*DATA SEGMENT:*
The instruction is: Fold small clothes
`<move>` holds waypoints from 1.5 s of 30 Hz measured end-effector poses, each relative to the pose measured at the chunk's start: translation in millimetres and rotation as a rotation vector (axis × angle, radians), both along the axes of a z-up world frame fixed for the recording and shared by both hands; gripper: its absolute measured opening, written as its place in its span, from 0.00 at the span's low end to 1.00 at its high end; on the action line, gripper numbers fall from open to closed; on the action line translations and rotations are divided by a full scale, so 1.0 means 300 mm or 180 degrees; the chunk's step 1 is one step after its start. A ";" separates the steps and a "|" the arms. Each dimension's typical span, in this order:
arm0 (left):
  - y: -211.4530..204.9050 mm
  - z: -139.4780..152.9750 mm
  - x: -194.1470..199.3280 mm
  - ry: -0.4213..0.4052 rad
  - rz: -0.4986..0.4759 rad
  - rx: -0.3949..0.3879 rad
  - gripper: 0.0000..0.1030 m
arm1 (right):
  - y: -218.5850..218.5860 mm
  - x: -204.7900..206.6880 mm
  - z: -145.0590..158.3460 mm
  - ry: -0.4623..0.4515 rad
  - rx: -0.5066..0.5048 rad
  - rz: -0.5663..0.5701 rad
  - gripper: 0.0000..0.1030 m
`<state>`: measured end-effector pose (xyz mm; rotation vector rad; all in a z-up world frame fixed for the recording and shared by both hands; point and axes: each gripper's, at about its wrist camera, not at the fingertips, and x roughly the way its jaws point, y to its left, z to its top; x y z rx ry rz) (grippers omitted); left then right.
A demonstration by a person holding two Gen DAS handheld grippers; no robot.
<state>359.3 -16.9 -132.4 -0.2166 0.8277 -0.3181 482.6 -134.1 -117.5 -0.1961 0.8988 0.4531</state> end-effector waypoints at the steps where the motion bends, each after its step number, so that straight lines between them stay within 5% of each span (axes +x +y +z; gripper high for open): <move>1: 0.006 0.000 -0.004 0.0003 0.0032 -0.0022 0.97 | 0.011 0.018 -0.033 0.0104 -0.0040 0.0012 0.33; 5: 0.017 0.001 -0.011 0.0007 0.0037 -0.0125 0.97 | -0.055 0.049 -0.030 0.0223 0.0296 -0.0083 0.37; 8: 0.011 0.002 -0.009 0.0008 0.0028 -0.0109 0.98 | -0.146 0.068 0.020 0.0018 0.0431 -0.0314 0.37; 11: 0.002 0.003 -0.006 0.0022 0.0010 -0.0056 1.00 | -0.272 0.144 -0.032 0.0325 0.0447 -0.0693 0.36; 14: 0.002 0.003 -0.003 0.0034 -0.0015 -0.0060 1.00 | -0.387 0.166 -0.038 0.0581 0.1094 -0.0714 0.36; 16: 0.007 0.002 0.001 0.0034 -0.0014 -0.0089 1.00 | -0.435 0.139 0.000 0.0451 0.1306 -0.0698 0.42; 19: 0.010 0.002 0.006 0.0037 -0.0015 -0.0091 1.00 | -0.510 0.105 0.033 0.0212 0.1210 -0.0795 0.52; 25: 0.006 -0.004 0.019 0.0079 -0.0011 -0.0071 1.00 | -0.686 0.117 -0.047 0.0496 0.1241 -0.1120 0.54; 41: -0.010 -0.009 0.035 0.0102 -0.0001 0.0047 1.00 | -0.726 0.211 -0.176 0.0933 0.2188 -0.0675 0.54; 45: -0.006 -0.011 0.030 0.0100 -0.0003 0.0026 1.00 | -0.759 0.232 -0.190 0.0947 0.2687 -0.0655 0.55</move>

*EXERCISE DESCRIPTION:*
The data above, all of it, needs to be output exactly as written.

*OUTPUT BELOW:*
The instruction is: Fold small clothes
`<move>` holds waypoints from 1.5 s of 30 Hz measured end-effector poses, each relative to the pose measured at the chunk's start: translation in millimetres and rotation as a rotation vector (axis × angle, radians), both along the axes of a z-up world frame fixed for the recording and shared by both hands; gripper: its absolute measured opening, written as its place in its span, from 0.00 at the span's low end to 1.00 at its high end; on the action line, gripper numbers fall from open to closed; on the action line translations and rotations are divided by a full scale, so 1.0 means 300 mm or 180 degrees; the chunk's step 1 is one step after its start. A ";" separates the steps and a "|" the arms. Each dimension's typical span, in this order:
arm0 (left):
  - y: -211.4530..204.9050 mm
  - z: -139.4780..152.9750 mm
  - x: -194.1470..199.3280 mm
  - ry: -0.4213..0.4052 rad
  - rz: -0.4986..0.4759 rad
  - rx: -0.3949..0.3879 rad
  - gripper: 0.0000..0.1030 m
arm1 (right):
  - y: -218.5850..218.5860 mm
  - x: -204.7900..206.6880 mm
  - z: -145.0590..158.3460 mm
  - ry: -0.4623..0.4515 rad
  - rx: -0.5066..0.5048 rad
  - rz: -0.5663..0.5701 rad
  - gripper: 0.0000..0.1030 m
`<state>`: measured end-effector pose (xyz mm; rotation vector rad; all in a z-up world frame fixed for the recording and shared by both hands; point and axes: each gripper's, at about its wrist camera, not at the fingertips, and x roughly the way its jaws point, y to its left, z to its top; x y z rx ry rz) (grippers omitted); left then right.
A demonstration by a person holding two Gen DAS handheld grippers; no robot.
<state>359.3 -16.9 -132.4 -0.2166 0.8277 -0.3181 482.6 -134.1 -117.5 -0.1961 0.8988 0.4531</state> end-effector waypoints at the steps where the motion bends, each after its step number, so that straight lines between them stay within 5% of each span (axes +x +y +z; gripper high for open): <move>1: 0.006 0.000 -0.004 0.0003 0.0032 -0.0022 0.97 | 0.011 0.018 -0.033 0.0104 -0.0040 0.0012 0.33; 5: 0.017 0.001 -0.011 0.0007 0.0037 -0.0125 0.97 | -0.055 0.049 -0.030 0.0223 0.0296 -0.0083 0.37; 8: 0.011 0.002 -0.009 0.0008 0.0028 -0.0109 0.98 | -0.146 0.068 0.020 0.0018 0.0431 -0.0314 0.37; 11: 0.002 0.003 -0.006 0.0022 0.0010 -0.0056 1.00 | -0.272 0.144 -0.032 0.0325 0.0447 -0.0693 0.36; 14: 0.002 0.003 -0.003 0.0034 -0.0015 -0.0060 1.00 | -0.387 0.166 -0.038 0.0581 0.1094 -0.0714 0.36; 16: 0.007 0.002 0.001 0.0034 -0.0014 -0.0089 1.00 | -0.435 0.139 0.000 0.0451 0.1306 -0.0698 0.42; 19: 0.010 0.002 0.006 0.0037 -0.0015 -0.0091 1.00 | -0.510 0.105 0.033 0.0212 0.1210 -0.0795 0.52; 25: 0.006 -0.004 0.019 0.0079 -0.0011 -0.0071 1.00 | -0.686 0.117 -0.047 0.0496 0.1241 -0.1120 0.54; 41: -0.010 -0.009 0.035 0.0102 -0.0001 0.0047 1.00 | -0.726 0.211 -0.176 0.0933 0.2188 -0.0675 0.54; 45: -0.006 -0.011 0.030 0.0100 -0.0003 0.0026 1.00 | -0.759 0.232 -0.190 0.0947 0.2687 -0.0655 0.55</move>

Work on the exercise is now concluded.